There are a lot of things that have been plaguing me.
It is something that I really need insight on, especially when wisdom is abandoning.
For one, my voice cuts like glass, but breaks even easier.
Like a fire, I rage and am wild. Yet the flame can be misunderstood, mishandled, and thus snuffed out.
That’s how I feel. I am a fragile china doll in the hands of everyone else,
If I place too much trust I start to crack, fearing the fall to the ground and ultimately my demise.

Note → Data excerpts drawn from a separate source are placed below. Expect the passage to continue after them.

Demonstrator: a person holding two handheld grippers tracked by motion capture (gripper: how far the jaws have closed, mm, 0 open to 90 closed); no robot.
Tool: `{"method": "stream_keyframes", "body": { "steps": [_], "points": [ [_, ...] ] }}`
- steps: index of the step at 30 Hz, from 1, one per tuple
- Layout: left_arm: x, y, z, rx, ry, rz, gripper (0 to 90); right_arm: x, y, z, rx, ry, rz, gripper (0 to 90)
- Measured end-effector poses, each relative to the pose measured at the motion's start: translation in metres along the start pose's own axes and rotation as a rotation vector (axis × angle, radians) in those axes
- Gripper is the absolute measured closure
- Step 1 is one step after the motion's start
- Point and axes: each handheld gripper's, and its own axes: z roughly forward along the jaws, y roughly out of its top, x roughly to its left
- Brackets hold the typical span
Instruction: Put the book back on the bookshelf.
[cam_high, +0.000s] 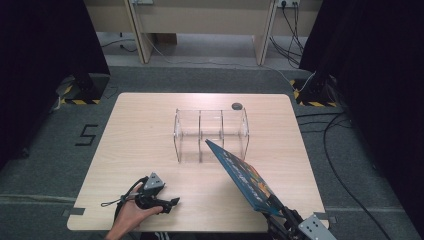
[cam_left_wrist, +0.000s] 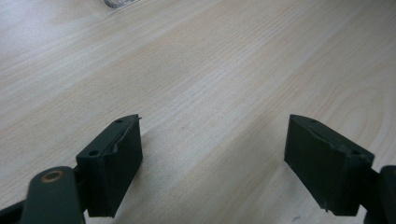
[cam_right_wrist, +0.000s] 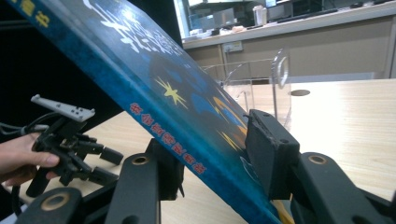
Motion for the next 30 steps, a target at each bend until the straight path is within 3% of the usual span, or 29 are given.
{"method": "stream_keyframes", "body": {
  "steps": [1,4,10,19,23,27,30],
  "points": [
    [0.0,0.0,0.0,0.001,-0.001,-0.002,18.1,-0.001,0.001,-0.001,-0.001,-0.001,0.011,59.5],
    [0.0,0.0,0.0,-0.003,0.002,0.005,18.1,-0.005,0.005,-0.003,-0.01,-0.023,-0.031,64.0],
    [-0.001,0.0,0.001,-0.002,0.004,0.013,17.9,-0.012,0.01,-0.007,-0.007,-0.058,-0.062,69.0],
    [-0.002,0.0,0.001,0.0,0.004,0.023,17.1,-0.028,0.012,-0.012,0.002,-0.098,-0.024,73.3],
    [-0.002,0.0,0.001,0.001,0.004,0.031,16.8,-0.028,0.012,-0.012,0.011,-0.109,-0.073,74.4],
    [-0.002,-0.001,0.002,0.0,0.007,0.039,16.7,-0.028,0.012,-0.011,0.012,-0.109,-0.073,74.3],
    [-0.003,-0.001,0.002,0.001,0.008,0.039,16.6,-0.031,0.013,-0.012,0.006,-0.101,-0.034,73.9]
  ]
}}
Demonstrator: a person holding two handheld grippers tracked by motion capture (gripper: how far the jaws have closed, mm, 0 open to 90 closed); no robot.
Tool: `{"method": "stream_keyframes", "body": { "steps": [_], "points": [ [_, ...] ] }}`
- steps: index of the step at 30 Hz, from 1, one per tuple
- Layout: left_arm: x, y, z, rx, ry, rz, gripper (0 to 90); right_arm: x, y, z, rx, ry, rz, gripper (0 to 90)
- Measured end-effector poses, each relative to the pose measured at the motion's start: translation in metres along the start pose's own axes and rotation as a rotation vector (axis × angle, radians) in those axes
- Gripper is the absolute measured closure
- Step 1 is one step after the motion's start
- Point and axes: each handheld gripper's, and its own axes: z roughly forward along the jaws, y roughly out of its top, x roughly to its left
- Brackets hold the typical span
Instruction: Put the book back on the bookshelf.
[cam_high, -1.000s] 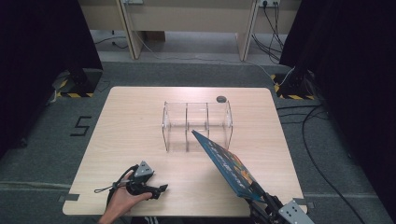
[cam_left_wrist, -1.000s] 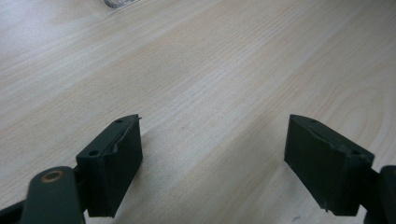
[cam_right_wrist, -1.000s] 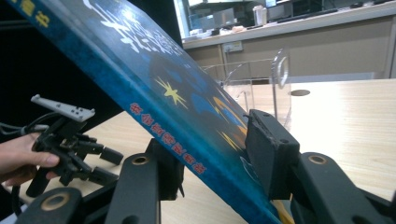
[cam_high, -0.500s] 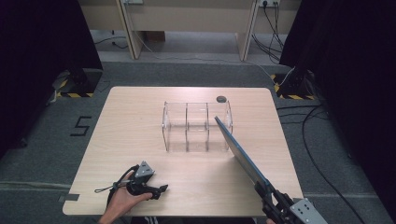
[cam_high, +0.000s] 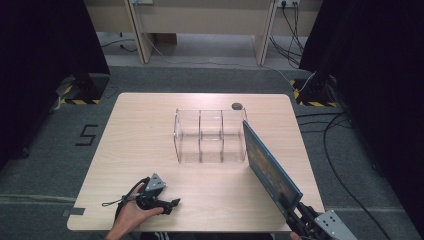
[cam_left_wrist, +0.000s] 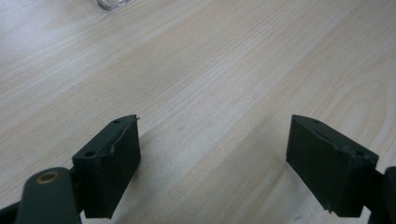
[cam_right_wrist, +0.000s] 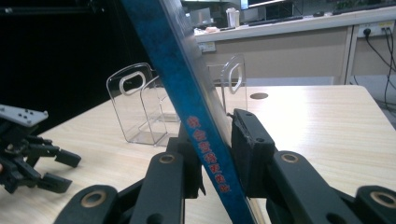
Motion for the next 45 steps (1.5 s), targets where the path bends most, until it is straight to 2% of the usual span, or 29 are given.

What builds good kings is their ability to rule over themselves more than anyone else.
I only feel comfortable ruling over anyone else if I am majorly ruling myself.
Maybe I am a kingdom built on solace, and that’s completely and irrevocably okay.
It is fear and lonesome that will cause the downfall of this reign.
Constantly plagued with the worries of the world,
My head is a hot air balloon filled with fear.
It is a dark and toxic aroma that burns crops and opportunities.
Be yourself, and own it, is the best peace treaty I ever heard.
But I am personally sown with the worries of an old maid.
In these concerns and inhibitions, my voice is lost at sea;
A lonely miniscule island that is restlessly searching for shore.
But shore starts in the soul, and
The Ultimate Peace- the agile treasure we all seek-
Is an anchor that we are all born with,
It is whether or not we perceive it.